Non-goals for v1

Gossamer's v1 release is deliberately scoped. The list below is what is not in v1, with the reasoning. Each item lives in a tracking issue or doc note — what's omitted is omitted on purpose, not by oversight.

The goal is honesty: a developer evaluating Gossamer should know in five minutes whether the gaps will block their use case.

Language

  • No async / await. Gossamer's concurrency model is Go-shaped goroutines + channels. go expr runs on real OS threads with cooperative scheduling. There is no plan for an async keyword in v1.
  • No macro system. println!("{name}") interpolation is a parser-level special case, not user-extensible. Custom derive is post-v1.
  • No unsafe block. First-party crates set #![forbid(unsafe_code)]. Raw pointers and inline assembly are not exposed to user code. The runtime's FFI boundary is the only unsafe in the workspace and is not user-reachable.
  • No const generics over arbitrary types. Array sizes are literal usize. Generic parameters of type T: const N: T are not supported.

Type system

  • No higher-kinded types. Generic type constructors that themselves take type parameters (Functor<F<_>>) are out.
  • Generic monomorphization is flat-i64-ABI only in v1. A generic fn min<T: Ord>(a: T, b: T) -> T works for T up to 64 bits. Larger T (e.g. String, user structs) compile to a diagnostic, not garbage code, until layout-driven specialisation lands. See codegen_abi.md.
  • No specialisation, no negative impls, no GATs. Plain bounded generics only.

Runtime

  • One OS thread per goroutine. Real M:N scheduling is a v1.x optimisation. The current model is correct but not as cheap as Go's scheduler. Document the constraint, ship.
  • No green-thread-aware blocking I/O. Calls into the host block the OS thread. Spawn another goroutine to make progress.
  • GC pauses are stop-the-world. A concurrent / generational GC is post-v1. The stop-the-world mark-sweep is fine for typical service workloads under tens of thousands of live goroutines, but a real-time game loop is not the target.

Standard library

The following Go stdlib equivalents are deliberately deferred to v1.x:

  • HTTP/2 server + client. v1 ships HTTP/1.1 only.
  • gRPC. Land via a third-party package once the registry is open for publishing.
  • database/sql-shaped driver interface plus PostgreSQL / MySQL drivers. Third-party.
  • Locale-aware time formatting (time::format_locale).
  • Full TLS client cert verification + ALPN beyond h2. The rustls handle is exposed; the high-level convenience API is in v1.x.
  • encoding/csv, encoding/xml. v1 ships JSON only.

Tooling

  • No gos publish flow yet. Authoring a package and sharing it depends on three pieces — a deterministic packer, an ed25519-signing seam, and a registry-topology decision. We've built the packer in gossamer-pkg::tar::pack; the rest waits on real demand and on landing the crypto seam (ring-backed ed25519). Until then, the consumer side (gos add / gos fetch against a url + sha256 snippet) works and is enough to depend on a third-party tarball you've hosted by hand.
  • No package registry server. Discovery, namespaces, deprecation flow, and CDN-backed downloads are post-v1.
  • No production-grade benchmarking framework. gos bench exists but does not run statistically rigorous comparisons or emit machine-readable JSON. Treat the numbers as developer feedback, not CI gates.
  • No coverage tooling. gos test runs the test suite; it does not emit lcov / cobertura output.
  • No ergonomic editor extensions beyond LSP. Gossamer ships an LSP 3.16 server.

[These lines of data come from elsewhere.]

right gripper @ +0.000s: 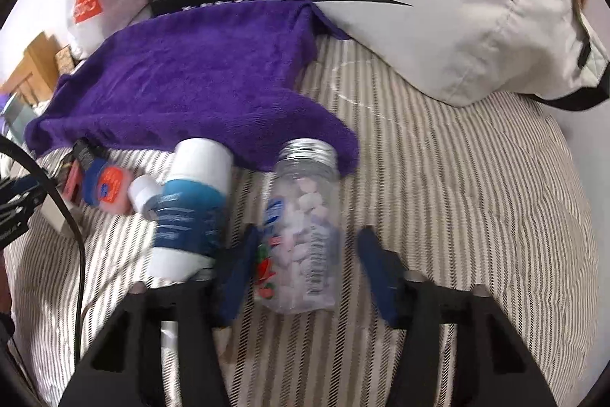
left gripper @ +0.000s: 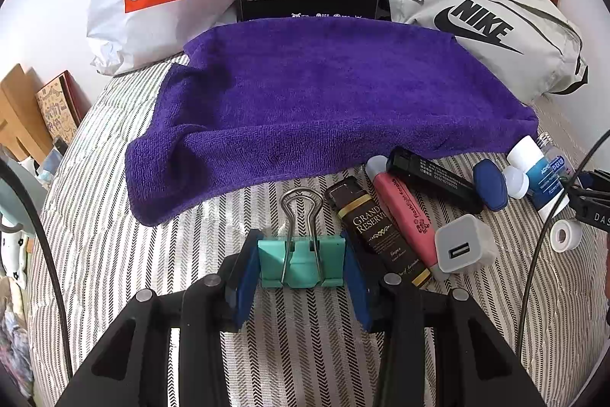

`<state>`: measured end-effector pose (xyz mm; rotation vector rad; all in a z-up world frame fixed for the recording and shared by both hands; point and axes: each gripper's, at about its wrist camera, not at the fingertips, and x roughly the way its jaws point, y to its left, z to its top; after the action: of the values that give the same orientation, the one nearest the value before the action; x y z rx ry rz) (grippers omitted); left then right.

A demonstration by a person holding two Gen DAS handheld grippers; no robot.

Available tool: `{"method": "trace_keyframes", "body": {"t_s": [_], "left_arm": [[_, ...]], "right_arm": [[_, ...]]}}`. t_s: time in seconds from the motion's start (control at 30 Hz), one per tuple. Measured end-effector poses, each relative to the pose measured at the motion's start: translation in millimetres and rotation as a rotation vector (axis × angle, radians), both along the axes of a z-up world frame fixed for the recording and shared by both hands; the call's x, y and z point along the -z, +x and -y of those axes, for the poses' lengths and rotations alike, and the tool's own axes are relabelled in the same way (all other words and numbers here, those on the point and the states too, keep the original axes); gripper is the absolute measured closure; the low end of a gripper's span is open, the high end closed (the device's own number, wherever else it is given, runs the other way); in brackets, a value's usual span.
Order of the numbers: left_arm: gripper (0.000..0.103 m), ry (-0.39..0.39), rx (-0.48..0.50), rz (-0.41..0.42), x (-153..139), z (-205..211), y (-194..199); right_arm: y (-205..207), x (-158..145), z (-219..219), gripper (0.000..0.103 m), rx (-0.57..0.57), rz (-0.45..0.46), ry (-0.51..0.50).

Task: Organize rigid objects
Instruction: 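Grasp the clear pill jar with the right tool while the left tool holds the clip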

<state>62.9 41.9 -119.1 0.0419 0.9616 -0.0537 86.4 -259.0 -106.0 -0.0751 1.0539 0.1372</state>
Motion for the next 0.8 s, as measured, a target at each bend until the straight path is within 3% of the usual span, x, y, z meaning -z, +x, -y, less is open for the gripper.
{"method": "trace_keyframes", "body": {"t_s": [0.1, 0.8], "left_arm": [[0.063, 0.001, 0.0, 0.0, 0, 1, 0], [0.064, -0.013, -0.011, -0.009, -7, -3, -7]], "right_arm": [[0, 0, -5, 0.062, -0.019, -0.004, -0.025], [-13, -10, 14, 0.062, 0.001, -0.001, 0.057]]}}
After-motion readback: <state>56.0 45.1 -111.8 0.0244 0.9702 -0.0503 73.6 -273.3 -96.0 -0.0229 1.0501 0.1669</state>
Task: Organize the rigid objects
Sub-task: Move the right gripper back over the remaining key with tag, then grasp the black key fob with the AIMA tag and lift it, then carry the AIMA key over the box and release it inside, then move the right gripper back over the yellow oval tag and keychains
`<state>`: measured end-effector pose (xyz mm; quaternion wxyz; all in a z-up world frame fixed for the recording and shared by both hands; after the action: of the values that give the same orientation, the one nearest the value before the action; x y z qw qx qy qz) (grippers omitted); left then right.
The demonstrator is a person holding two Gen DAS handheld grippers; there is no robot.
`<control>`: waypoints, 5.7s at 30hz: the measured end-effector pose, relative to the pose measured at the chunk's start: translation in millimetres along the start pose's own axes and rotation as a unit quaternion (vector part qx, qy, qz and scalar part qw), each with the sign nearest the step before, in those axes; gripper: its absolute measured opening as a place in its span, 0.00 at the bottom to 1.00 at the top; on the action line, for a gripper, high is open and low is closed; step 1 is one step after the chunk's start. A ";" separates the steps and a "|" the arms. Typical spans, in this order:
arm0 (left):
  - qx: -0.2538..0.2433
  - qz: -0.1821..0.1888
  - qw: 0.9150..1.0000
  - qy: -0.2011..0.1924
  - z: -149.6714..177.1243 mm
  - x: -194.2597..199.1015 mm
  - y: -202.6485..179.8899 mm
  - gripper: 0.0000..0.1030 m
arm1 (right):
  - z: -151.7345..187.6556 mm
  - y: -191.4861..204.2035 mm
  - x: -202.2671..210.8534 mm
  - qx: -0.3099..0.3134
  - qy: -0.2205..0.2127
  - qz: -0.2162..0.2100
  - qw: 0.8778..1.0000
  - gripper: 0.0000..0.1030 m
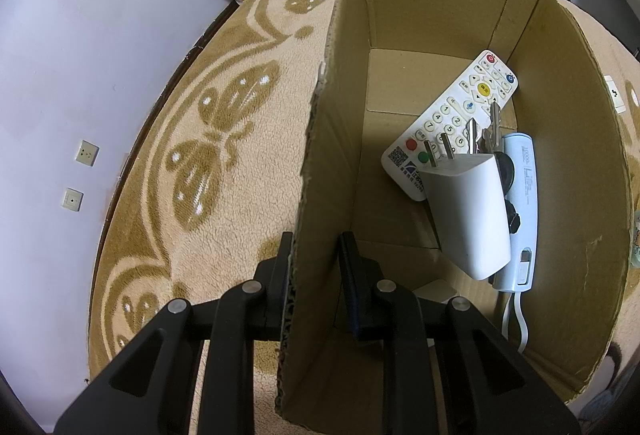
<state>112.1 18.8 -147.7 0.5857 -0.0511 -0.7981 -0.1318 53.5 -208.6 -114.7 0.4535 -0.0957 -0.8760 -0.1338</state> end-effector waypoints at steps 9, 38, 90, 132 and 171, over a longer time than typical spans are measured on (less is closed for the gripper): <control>-0.001 0.000 1.000 0.000 -0.2 0.1 0.0 0.21 | 29.9 4.7 -10.4 0.033 0.042 0.004 0.999 0.83; -0.001 0.002 1.000 0.001 0.6 0.3 1.0 0.19 | 84.8 14.7 -52.4 0.068 0.159 0.027 0.985 0.28; 0.000 -0.001 1.000 0.006 1.4 -0.7 -0.2 0.20 | -19.7 13.1 24.1 -0.029 -0.066 -0.010 0.997 0.28; -0.004 -0.002 1.000 0.009 2.1 -3.2 1.8 0.20 | -9.0 93.2 14.5 0.053 -0.065 -0.062 0.995 0.28; -0.006 -0.002 1.000 0.010 3.0 -4.2 -0.1 0.21 | 38.6 -1.4 22.4 -0.003 -0.001 0.060 0.998 1.00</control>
<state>110.6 19.8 -152.5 0.5932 -0.0510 -0.7915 -0.1382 10.6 -196.4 -117.9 0.4596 -0.1495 -0.8687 -0.1089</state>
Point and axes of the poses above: each gripper's, at about its wrist camera, not at the fingertips, and x roughly against the way its jaws point, y to its left, z to its underside, the point moved 3 cm from there along -x, roughly the way its jaws point, and after that the axes turned 8 degrees about z, right-handed, at the moved point
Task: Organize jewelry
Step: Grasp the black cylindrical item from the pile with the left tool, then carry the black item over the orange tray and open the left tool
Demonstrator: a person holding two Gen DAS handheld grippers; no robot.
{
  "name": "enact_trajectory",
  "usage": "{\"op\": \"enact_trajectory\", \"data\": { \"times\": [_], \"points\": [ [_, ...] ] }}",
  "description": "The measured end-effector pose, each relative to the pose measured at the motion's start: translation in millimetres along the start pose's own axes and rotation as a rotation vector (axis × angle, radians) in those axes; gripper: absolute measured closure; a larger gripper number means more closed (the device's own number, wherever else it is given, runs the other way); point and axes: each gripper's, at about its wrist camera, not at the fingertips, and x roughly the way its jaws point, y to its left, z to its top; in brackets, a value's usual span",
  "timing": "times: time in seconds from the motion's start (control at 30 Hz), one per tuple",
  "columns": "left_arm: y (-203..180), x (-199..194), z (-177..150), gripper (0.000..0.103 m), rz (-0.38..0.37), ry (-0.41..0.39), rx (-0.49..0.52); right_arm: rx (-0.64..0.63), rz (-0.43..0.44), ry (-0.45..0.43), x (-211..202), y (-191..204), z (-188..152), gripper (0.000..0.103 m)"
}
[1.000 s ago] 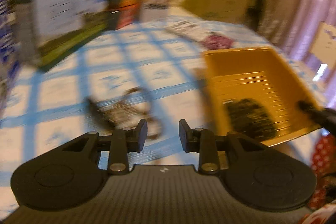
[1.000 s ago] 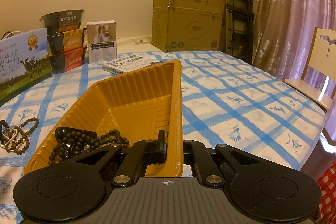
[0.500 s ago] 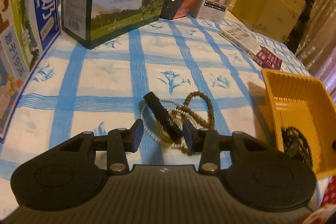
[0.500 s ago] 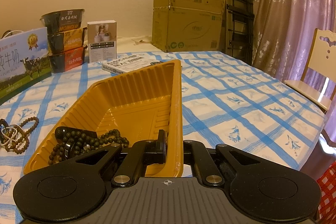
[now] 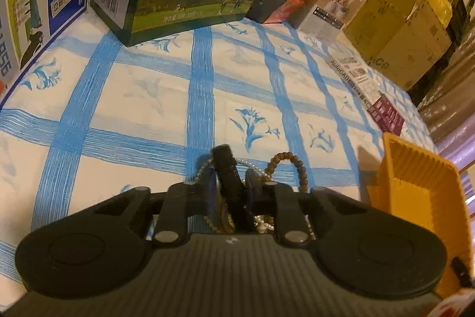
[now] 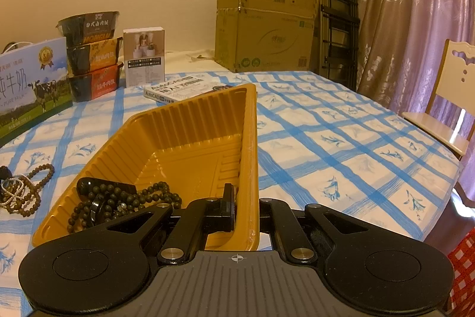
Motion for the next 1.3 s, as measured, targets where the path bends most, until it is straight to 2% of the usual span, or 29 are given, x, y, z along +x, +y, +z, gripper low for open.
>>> {"op": "enact_trajectory", "data": {
  "times": [0.17, 0.3, 0.53, 0.7, 0.83, 1.0, 1.3],
  "points": [
    [2, -21, 3, 0.088, -0.015, -0.028, 0.035, 0.000, 0.000, 0.001, 0, 0, 0, 0.098],
    [4, -40, 1, 0.089, 0.006, -0.045, 0.086, 0.000, -0.001, 0.000, 1, 0, 0, 0.098],
    [11, -68, -9, 0.089, 0.015, -0.033, 0.131, 0.000, -0.001, 0.001, 1, 0, 0, 0.098],
    [1, -84, -17, 0.089, -0.016, -0.032, 0.152, -0.003, -0.002, 0.000, 1, 0, 0, 0.098],
    [-21, -93, -23, 0.089, -0.077, -0.031, 0.195, -0.003, -0.001, 0.000, 1, 0, 0, 0.098],
    [-64, -95, -33, 0.089, -0.199, -0.005, 0.268, -0.009, -0.001, -0.001, 1, 1, -1, 0.098],
    [-155, -70, -56, 0.089, -0.425, 0.072, 0.348, -0.036, -0.002, -0.012, -1, 4, 2, 0.098]
  ]
}}
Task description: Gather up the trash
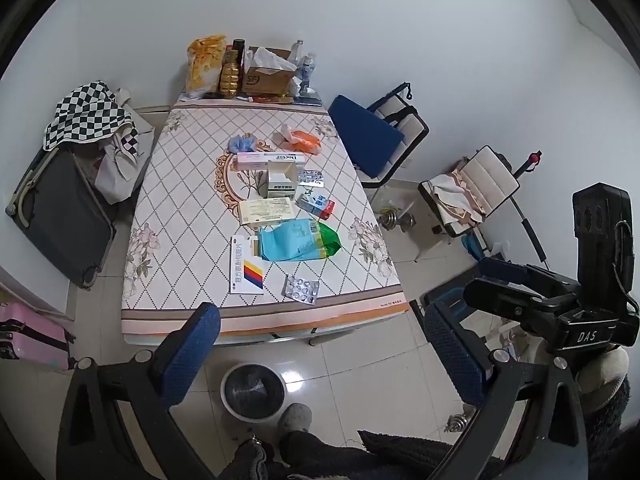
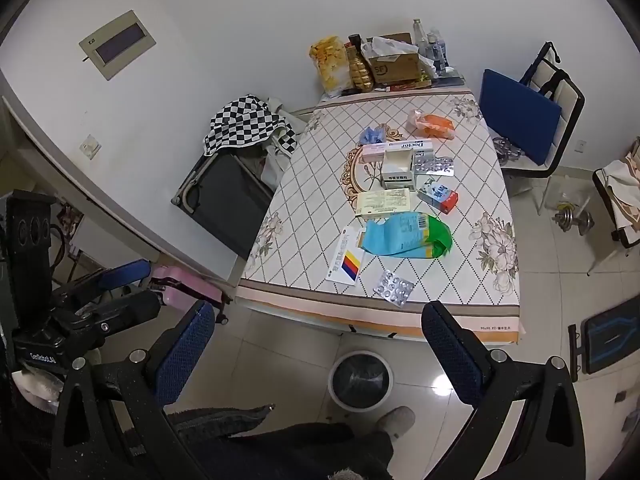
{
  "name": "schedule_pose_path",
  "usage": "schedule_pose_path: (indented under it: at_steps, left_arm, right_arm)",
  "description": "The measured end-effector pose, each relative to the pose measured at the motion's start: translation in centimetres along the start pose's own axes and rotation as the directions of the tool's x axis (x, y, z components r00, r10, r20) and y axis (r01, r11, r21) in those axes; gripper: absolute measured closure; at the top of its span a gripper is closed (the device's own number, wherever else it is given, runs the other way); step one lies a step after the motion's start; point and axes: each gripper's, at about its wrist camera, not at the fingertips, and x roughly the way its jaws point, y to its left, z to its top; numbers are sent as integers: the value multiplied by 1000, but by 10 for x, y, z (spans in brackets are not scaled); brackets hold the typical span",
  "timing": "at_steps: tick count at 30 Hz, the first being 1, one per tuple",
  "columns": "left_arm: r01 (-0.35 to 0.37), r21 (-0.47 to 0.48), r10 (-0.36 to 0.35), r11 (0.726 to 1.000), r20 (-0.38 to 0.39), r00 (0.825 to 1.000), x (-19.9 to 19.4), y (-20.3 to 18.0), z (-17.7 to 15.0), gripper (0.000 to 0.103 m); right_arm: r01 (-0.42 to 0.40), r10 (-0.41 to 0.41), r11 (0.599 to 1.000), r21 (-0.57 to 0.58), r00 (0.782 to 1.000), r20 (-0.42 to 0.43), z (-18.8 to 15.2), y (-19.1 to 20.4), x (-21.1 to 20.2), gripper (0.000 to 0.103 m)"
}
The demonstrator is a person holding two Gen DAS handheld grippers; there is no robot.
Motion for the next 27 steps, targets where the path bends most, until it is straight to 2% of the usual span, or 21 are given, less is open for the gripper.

VS Code / Neovim / Emacs / Helix pick it up via the standard generic-LSP plugins.

Security

  • No sandboxed execution. gos run and compiled binaries have full host access. Capability-restricted execution is a v1.x feature.
  • No #[deprecated] lint over user types. Available on stdlib items only via doc comments.

What this list is not

This is not a list of bugs or unfinished features that should be in v1. Items here are explicit deferrals: shipping the language without them is a feature, not a regret. Each was weighed against v1 calendar pressure and the team's bet that the items on the list are the right ones to defer.

If you need one of these, file an issue tagged v1.x-pending with a use-case. Tickets with concrete user demand drive the v1.x priority order.